EXERCISE GOAL
Would you please retype, exactly, the lines of the listing below between the line with "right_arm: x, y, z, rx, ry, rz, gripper" and the line with "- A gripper", inclusive?

GIVEN MATERIAL

────────────────

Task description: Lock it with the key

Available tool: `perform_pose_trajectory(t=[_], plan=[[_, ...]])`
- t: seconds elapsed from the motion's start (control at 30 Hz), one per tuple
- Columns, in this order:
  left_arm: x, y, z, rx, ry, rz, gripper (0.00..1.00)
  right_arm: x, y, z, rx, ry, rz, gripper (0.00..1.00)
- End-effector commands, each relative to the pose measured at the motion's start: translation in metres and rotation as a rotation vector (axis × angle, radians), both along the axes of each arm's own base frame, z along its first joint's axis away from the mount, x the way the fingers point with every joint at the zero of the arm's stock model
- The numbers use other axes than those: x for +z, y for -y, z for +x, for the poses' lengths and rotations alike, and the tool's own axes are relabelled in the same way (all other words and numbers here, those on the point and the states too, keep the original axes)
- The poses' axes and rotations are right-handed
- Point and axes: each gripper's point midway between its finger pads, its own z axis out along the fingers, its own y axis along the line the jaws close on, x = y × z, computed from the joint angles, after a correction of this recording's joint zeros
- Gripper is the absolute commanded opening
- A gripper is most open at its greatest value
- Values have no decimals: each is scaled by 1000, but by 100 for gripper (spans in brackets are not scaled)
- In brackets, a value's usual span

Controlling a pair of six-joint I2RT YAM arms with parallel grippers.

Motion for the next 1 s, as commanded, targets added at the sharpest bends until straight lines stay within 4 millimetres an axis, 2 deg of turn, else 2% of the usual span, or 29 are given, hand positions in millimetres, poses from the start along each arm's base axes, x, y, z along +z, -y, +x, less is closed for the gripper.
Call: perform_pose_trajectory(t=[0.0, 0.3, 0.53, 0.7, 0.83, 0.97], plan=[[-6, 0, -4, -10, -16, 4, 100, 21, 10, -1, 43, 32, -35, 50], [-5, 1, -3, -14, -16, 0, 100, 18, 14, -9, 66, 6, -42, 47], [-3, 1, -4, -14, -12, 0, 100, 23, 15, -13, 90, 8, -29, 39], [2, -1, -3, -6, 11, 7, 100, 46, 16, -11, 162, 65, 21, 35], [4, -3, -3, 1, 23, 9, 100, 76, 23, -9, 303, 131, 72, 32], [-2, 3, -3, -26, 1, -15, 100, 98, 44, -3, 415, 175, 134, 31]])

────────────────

ANSWER BOX
  right_arm: x, y, z, rx, ry, rz, gripper (0.00..1.00)
- End-effector commands, each relative to the pose measured at the motion's start: translation in metres and rotation as a rotation vector (axis × angle, radians), both along the axes of each arm's own base frame, z along its first joint's axis away from the mount, x the way the fingers point with every joint at the zero of the arm's stock model
- The numbers use other axes than those: x for +z, y for -y, z for +x, for the poses' lengths and rotations alike, and the tool's own axes are relabelled in the same way (all other words and numbers here, those on the point and the states too, keep the original axes)
- The poses' axes and rotations are right-handed
- Point and axes: each gripper's point midway between its finger pads, its own z axis out along the fingers, its own y axis along the line the jaws close on, x = y × z, computed from the joint angles, after a correction of this recording's joint zeros
- Gripper is the absolute commanded opening
- A gripper is most open at its greatest value

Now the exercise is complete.